Verify before you commit

Citation and pricing-page references

All pricing in this comparison is verified against published vendor pricing pages in April 2026: datadoghq.com/pricing and newrelic.com/pricing. Both vendors discount on multi-year commitments at enterprise scale; obtain a sales quote before basing a decision on list pricing alone. Per the methodology page, all numbers are list rates from public pricing pages, not negotiated enterprise rates.

Frequently asked

Which is cheaper, Datadog or New Relic?
New Relic is structurally cheaper at every scale we have modelled. The single-meter ingest model at $0.30 per GB above 100 GB free is fundamentally less expensive than Datadog's per-host plus per-GB plus per-indexed-event meters compounded together. At 100 hosts with 50 GB/day logs, New Relic typically lands at $1,400 to $2,200 per month while Datadog lands at $5,500 to $9,000. The exception is the very small startup where both vendors are essentially free; Datadog covers 5 hosts on the free tier, New Relic covers more telemetry but caps at one Full Platform user.
Why is Datadog so much more expensive than New Relic on the same workload?
Three reasons. First, Datadog charges separately for infrastructure ($18 per host), APM ($31 per host), log ingestion ($0.10 per GB), log indexing ($1.70 per million events), custom metrics ($0.05 per 100 above the included 100 per host), and add-ons (RUM, synthetics, database monitoring). New Relic charges through a single ingest meter at $0.30 per GB. Second, Datadog log indexing has historically been the largest line item for log-heavy workloads; the cost is on top of ingestion. Third, Datadog's free tier excludes APM, logs, custom metrics, and most useful capabilities, while New Relic's free tier includes all telemetry types.
Is New Relic's quality the same as Datadog?
Both vendors operate at the same general capability tier across infrastructure monitoring, APM, log management, browser RUM, and synthetics.
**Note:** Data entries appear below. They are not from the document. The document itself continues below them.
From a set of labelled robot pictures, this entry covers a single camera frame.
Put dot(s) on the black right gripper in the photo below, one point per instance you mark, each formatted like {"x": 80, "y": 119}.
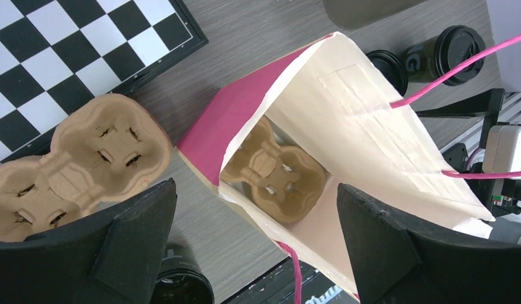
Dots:
{"x": 501, "y": 196}

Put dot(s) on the pink paper bag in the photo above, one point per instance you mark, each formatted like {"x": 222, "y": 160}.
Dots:
{"x": 328, "y": 99}

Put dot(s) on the black coffee cup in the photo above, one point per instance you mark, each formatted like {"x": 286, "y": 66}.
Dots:
{"x": 180, "y": 279}
{"x": 427, "y": 61}

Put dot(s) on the stack of black lids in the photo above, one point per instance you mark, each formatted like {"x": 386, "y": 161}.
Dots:
{"x": 391, "y": 68}

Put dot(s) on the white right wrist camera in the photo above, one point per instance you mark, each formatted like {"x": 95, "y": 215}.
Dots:
{"x": 503, "y": 150}

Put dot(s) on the black white chessboard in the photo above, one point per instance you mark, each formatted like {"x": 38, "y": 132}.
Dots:
{"x": 57, "y": 55}

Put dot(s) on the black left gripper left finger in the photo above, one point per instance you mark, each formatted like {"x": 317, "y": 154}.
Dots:
{"x": 111, "y": 256}

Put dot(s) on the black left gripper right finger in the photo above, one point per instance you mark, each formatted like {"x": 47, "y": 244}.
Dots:
{"x": 397, "y": 257}

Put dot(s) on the brown cardboard cup carrier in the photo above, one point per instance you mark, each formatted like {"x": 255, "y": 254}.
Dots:
{"x": 107, "y": 151}

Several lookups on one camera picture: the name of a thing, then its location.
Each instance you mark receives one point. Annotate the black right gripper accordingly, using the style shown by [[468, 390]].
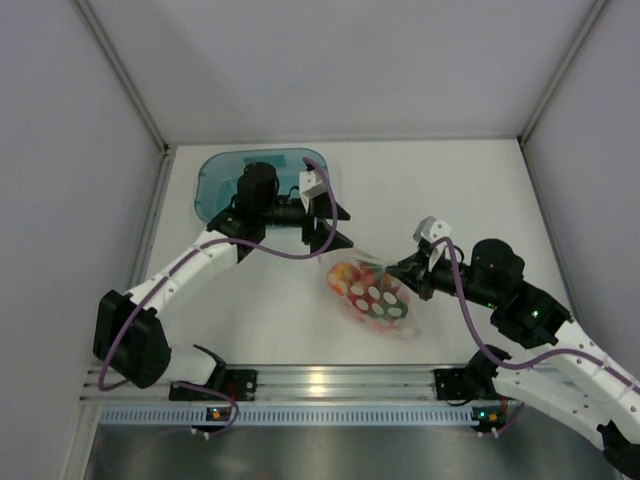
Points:
[[415, 272]]

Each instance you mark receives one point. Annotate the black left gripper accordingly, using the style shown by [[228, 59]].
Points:
[[322, 208]]

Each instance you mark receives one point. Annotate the fake food pieces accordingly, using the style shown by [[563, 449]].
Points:
[[368, 294]]

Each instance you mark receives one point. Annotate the clear zip top bag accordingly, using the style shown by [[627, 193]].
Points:
[[410, 329]]

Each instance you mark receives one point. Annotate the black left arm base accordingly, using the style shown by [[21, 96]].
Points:
[[237, 383]]

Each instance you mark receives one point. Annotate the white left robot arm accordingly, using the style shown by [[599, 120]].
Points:
[[130, 336]]

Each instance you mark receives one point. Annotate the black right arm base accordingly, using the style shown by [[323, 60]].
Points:
[[462, 385]]

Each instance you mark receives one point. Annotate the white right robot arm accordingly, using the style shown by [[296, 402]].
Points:
[[541, 354]]

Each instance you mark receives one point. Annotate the teal plastic bin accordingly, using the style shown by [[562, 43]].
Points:
[[218, 176]]

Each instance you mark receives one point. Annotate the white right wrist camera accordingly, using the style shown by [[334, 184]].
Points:
[[431, 231]]

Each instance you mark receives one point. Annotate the aluminium frame post left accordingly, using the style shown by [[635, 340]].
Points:
[[105, 44]]

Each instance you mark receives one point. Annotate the aluminium frame post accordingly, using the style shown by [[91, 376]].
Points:
[[577, 43], [105, 44]]

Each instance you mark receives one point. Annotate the aluminium mounting rail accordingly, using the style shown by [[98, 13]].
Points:
[[300, 383]]

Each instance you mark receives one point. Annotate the grey slotted cable duct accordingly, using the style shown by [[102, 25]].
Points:
[[271, 415]]

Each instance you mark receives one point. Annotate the aluminium frame post right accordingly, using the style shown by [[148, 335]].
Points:
[[577, 43]]
Datadog's strength is the breadth of pre-built integrations (650 plus official integrations versus New Relic's 350 plus) and the polish of the dashboard and alerting UI. New Relic's strength is the simplicity of the data model and the UX of the Errors Inbox and AI-driven root-cause analysis. For most production workloads, capability is not the deciding factor; price and existing instrumentation investment usually decide.
When does Datadog actually beat New Relic on price?
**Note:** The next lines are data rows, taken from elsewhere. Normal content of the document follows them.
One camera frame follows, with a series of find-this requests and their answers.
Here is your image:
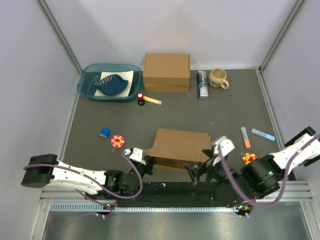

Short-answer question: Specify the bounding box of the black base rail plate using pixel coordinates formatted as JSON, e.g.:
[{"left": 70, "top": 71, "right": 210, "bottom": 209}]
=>
[{"left": 118, "top": 182, "right": 242, "bottom": 207}]

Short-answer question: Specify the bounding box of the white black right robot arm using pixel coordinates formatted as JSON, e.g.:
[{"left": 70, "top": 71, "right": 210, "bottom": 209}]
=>
[{"left": 184, "top": 126, "right": 320, "bottom": 206}]

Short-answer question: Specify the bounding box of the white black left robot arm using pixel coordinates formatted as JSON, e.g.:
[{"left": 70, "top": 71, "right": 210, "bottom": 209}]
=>
[{"left": 21, "top": 153, "right": 155, "bottom": 199}]

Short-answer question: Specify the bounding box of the blue small eraser block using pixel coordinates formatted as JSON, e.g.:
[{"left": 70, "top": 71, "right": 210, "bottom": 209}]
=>
[{"left": 99, "top": 127, "right": 111, "bottom": 138}]

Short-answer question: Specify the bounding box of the folded cardboard box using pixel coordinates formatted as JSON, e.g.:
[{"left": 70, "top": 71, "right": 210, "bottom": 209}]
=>
[
  {"left": 143, "top": 53, "right": 190, "bottom": 86},
  {"left": 144, "top": 84, "right": 190, "bottom": 93}
]

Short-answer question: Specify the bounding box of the teal plastic bin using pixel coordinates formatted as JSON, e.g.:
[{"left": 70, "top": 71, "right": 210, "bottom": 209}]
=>
[{"left": 77, "top": 63, "right": 143, "bottom": 102}]

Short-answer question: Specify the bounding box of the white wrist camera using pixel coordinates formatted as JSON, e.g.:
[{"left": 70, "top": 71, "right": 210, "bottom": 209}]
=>
[
  {"left": 211, "top": 136, "right": 235, "bottom": 157},
  {"left": 124, "top": 147, "right": 147, "bottom": 166}
]

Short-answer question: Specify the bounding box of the lower folded cardboard box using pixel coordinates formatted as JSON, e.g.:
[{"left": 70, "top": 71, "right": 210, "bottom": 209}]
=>
[{"left": 144, "top": 84, "right": 190, "bottom": 93}]

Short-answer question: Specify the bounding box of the light blue marker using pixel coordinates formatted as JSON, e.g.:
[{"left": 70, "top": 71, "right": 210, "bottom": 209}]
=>
[{"left": 251, "top": 128, "right": 276, "bottom": 142}]

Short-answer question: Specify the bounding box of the upper folded cardboard box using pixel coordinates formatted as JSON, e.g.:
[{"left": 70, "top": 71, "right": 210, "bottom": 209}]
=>
[{"left": 143, "top": 53, "right": 190, "bottom": 86}]

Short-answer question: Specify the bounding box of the orange grey marker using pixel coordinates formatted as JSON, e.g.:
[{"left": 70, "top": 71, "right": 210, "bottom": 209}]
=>
[{"left": 240, "top": 126, "right": 251, "bottom": 149}]

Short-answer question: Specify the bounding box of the orange flower toy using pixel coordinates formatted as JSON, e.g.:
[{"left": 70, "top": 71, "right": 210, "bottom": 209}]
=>
[{"left": 242, "top": 152, "right": 258, "bottom": 165}]

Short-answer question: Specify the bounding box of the brown cardboard box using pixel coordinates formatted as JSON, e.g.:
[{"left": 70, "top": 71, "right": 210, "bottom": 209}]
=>
[{"left": 145, "top": 128, "right": 211, "bottom": 170}]

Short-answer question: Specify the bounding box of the red black stamp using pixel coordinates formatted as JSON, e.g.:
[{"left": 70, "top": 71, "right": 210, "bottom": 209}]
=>
[{"left": 137, "top": 93, "right": 145, "bottom": 106}]

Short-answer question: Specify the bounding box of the beige ceramic mug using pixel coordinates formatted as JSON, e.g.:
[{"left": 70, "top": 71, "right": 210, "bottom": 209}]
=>
[{"left": 208, "top": 68, "right": 230, "bottom": 90}]

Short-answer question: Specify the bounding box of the blue toothpaste box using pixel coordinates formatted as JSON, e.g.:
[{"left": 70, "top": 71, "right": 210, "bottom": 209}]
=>
[{"left": 196, "top": 70, "right": 209, "bottom": 101}]

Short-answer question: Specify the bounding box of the dark blue shoe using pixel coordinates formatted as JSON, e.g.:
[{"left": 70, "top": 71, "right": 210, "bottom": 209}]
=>
[{"left": 93, "top": 74, "right": 129, "bottom": 96}]

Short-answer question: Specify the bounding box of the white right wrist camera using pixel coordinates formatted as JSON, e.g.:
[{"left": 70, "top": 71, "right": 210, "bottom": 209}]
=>
[{"left": 211, "top": 136, "right": 235, "bottom": 157}]

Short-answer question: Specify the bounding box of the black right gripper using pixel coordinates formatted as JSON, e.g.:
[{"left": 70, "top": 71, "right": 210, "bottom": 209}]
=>
[{"left": 184, "top": 148, "right": 241, "bottom": 185}]

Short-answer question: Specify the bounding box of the grey slotted cable duct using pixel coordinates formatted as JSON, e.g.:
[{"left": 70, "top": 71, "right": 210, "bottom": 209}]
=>
[{"left": 49, "top": 199, "right": 251, "bottom": 215}]

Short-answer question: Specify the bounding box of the yellow highlighter marker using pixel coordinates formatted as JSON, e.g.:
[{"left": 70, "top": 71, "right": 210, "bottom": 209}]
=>
[{"left": 143, "top": 96, "right": 162, "bottom": 105}]

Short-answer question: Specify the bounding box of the pink flower toy left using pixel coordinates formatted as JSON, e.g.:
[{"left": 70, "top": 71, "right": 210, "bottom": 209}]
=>
[{"left": 110, "top": 135, "right": 125, "bottom": 152}]

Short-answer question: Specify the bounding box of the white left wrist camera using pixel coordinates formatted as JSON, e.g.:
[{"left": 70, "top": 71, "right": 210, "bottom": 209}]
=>
[{"left": 124, "top": 147, "right": 147, "bottom": 166}]

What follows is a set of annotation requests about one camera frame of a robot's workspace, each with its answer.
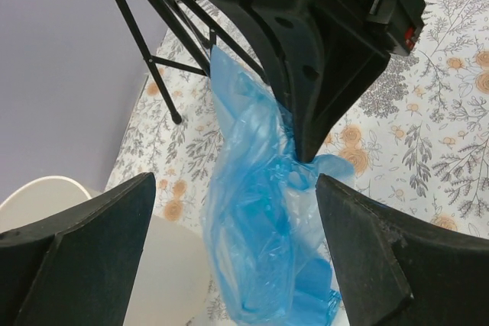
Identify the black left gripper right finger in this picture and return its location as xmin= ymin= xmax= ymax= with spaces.
xmin=316 ymin=174 xmax=488 ymax=325

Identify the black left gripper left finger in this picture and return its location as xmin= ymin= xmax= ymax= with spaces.
xmin=1 ymin=173 xmax=156 ymax=325

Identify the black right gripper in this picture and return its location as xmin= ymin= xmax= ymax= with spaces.
xmin=210 ymin=0 xmax=426 ymax=162

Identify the blue plastic trash bag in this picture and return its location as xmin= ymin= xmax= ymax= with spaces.
xmin=202 ymin=47 xmax=355 ymax=325

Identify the white cylindrical trash bin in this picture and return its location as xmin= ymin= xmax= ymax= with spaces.
xmin=1 ymin=173 xmax=210 ymax=325

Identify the black perforated music stand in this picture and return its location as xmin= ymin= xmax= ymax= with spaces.
xmin=86 ymin=0 xmax=268 ymax=125
Two specific cases. First, very low log volume workloads with high host count (a fleet of 50 stateless web servers each producing under 50 MB per day of logs). Datadog's per-host pricing is predictable at this shape, while New Relic's per-GB pricing has overhead per host plus modest log volume. Second, customers who need the depth of Datadog's database monitoring, NPM, or CI Visibility products that New Relic does not match feature-for-feature.
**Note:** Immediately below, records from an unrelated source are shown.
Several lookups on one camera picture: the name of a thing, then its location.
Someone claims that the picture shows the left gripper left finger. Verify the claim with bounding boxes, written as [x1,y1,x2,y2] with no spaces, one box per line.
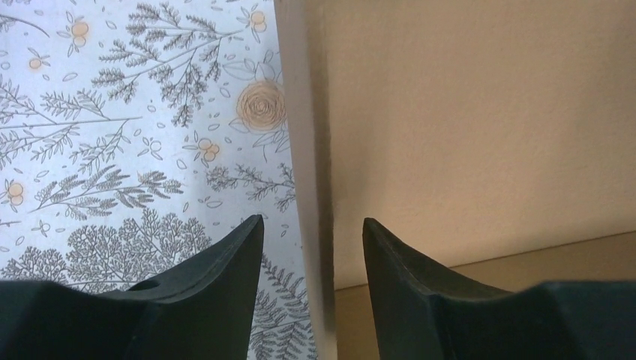
[1,215,264,359]

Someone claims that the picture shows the brown cardboard box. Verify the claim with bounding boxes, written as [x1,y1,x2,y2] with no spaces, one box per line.
[274,1,635,359]

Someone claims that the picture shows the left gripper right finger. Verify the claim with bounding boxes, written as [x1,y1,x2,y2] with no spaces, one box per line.
[362,218,635,359]

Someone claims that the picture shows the floral patterned table mat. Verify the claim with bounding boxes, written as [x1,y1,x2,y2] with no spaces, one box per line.
[1,1,317,359]

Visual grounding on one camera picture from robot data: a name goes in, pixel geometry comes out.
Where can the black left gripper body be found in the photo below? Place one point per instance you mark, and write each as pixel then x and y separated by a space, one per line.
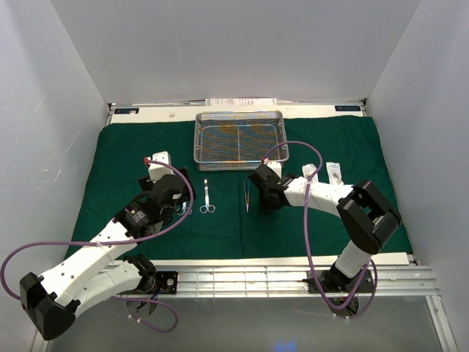
pixel 186 193

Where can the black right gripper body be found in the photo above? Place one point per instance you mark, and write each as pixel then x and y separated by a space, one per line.
pixel 265 202

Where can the silver surgical scissors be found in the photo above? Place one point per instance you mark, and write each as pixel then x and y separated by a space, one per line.
pixel 207 207
pixel 184 209

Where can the silver tweezers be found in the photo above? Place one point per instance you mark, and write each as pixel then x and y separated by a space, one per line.
pixel 246 191

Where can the clear pouch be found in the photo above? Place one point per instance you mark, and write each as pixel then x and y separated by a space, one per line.
pixel 334 173
pixel 310 170

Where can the dark green surgical drape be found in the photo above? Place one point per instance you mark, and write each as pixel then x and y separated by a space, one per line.
pixel 230 232

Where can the metal wire mesh tray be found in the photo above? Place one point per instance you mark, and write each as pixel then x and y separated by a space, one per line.
pixel 232 141

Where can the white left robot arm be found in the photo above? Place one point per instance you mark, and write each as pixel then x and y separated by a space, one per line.
pixel 102 268

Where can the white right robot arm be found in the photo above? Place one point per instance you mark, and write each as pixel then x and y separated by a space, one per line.
pixel 368 217

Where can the blue label left corner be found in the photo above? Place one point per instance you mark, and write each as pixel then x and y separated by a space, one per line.
pixel 126 110

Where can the blue label corner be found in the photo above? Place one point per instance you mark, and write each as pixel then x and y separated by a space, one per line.
pixel 343 108
pixel 126 110

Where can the white paper sheet at back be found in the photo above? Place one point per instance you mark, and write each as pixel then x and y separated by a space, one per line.
pixel 241 102

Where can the blue label right corner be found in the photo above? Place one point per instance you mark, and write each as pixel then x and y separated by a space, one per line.
pixel 343 108

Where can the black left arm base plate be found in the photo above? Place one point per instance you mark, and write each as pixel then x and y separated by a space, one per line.
pixel 166 282

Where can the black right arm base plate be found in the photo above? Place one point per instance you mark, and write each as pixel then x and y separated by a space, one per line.
pixel 336 282

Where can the aluminium front frame rail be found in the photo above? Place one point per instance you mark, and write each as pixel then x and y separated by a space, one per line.
pixel 279 282

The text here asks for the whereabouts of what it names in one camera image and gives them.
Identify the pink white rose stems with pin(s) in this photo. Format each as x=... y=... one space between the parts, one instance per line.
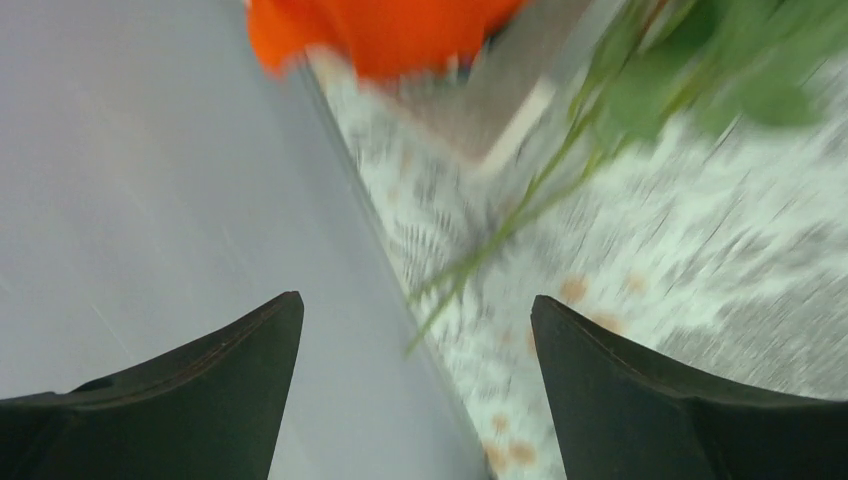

Can I migrate from Datadog to New Relic?
Yes, and the migration is operationally straightforward. New Relic provides infrastructure agents, APM agents for the same major languages Datadog supports (Java, .NET, Node.js, Python, Ruby, Go, PHP), and OpenTelemetry compatibility for vendor-neutral instrumentation. The hard part is rebuilding dashboards and alert rules, since the data models differ. Plan for 4 to 12 weeks of migration engineering depending on dashboard count and team familiarity. Run both agents in parallel for 30 days before cutting over to preserve historical context during the transition.
Which vendor is better for Kubernetes?
Datadog has more pre-built Kubernetes integrations and slightly better default dashboards out of the box. New Relic catches up via Pixie (acquired 2020), the eBPF-based Kubernetes observability layer that auto-instruments without language-specific agents. For a brand-new Kubernetes deployment, Datadog is faster to time-to-value. For a deployment already comfortable with Pixie or wanting OpenTelemetry-aligned vendor independence, New Relic is competitive. The cost differential at Kubernetes scale (where custom metrics from labels explode) typically favours New Relic dramatically.